### TASK ITEM
Beneath this line are the data; copy exactly the part of them that opens with the line containing "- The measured" and closes with the line containing "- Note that", and only that part.

☆ ☆ ☆

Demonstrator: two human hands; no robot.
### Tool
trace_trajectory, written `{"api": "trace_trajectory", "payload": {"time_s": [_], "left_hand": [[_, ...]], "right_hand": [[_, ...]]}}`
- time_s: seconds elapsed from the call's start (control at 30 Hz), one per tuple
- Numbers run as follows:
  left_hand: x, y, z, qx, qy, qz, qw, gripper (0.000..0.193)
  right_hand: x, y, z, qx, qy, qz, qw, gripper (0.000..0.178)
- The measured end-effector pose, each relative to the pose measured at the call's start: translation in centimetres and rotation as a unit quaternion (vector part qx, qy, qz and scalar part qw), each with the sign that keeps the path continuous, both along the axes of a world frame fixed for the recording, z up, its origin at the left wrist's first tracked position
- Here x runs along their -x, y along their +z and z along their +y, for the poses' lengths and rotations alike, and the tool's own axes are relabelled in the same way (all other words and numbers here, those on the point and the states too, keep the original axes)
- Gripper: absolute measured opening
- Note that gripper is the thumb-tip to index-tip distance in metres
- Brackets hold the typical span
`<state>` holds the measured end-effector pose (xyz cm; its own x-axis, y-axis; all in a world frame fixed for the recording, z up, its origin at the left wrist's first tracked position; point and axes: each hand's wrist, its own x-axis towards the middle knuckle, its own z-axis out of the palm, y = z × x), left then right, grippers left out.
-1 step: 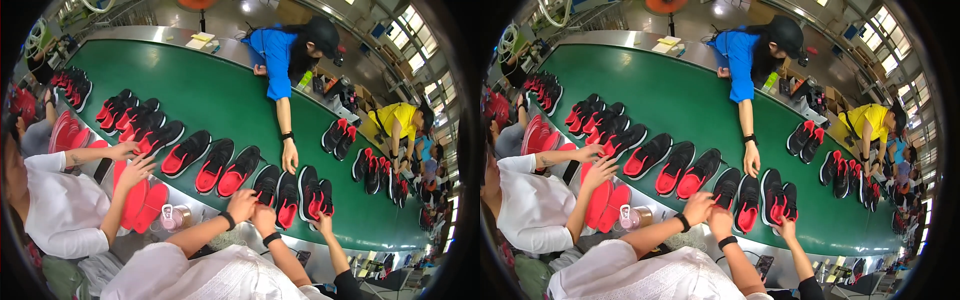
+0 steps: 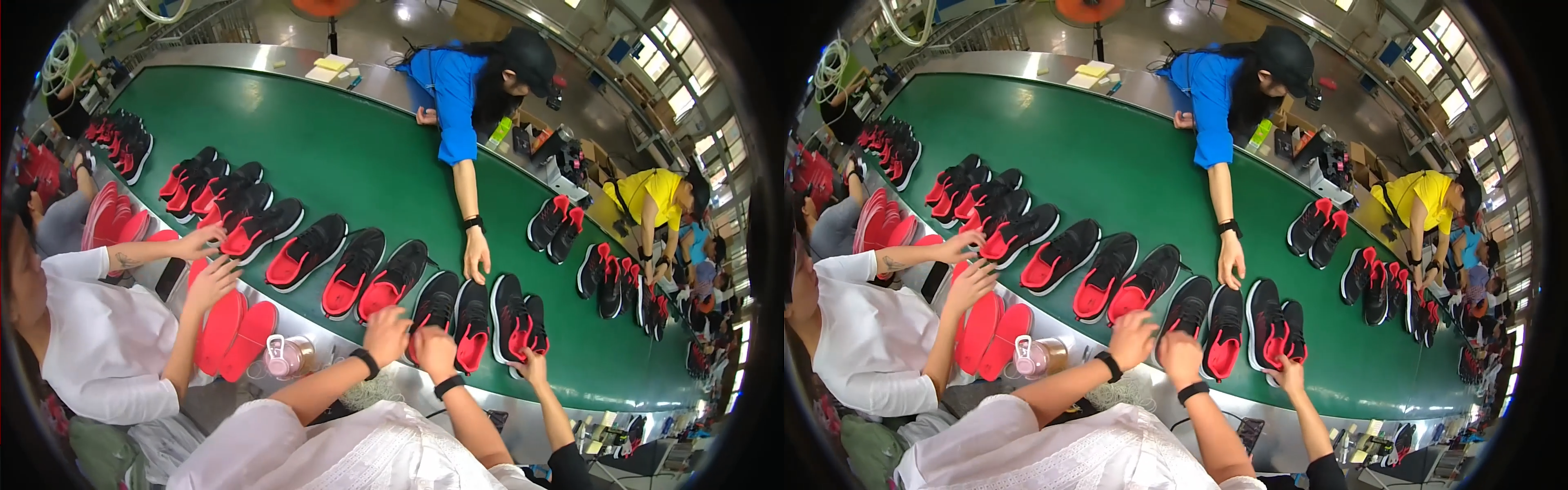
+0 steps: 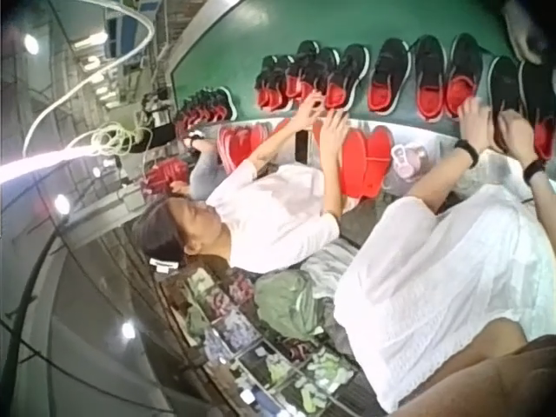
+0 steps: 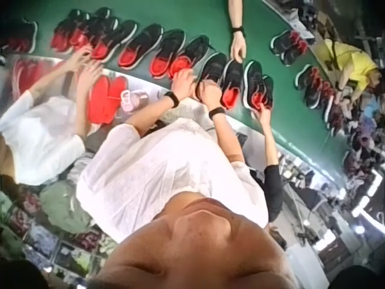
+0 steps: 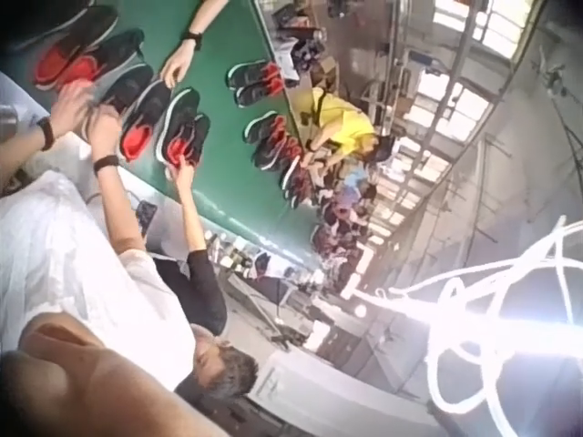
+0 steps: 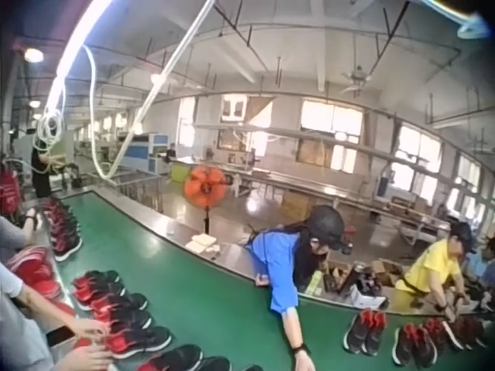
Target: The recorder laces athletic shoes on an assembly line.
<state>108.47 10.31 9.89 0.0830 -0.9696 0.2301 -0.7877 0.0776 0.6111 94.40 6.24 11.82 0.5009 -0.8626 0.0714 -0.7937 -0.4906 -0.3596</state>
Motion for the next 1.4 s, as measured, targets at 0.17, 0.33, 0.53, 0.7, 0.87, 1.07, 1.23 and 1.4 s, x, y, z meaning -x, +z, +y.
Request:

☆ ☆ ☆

### TASK OUTPUT
- The measured end-effector pose, each relative to the pose measured at the call's start: translation in centimetres and rotation as a unit quaternion (vector part qx, qy, qz and scalar part qw), each with the sign that keeps the path continuous, both along the axes of a world frame fixed for the recording, z up, its origin at the left wrist's first tracked position
- Here x runs along their -x, y along their +z and z along their +y, for the poses' lengths and rotations alike, and the tool's own axes are relabelled in the same way (all other words and numbers here, those on the point and the states too, keep the original axes)
- Gripper: absolute measured opening
- Note that gripper is the thumb-tip to index-tip distance in metres

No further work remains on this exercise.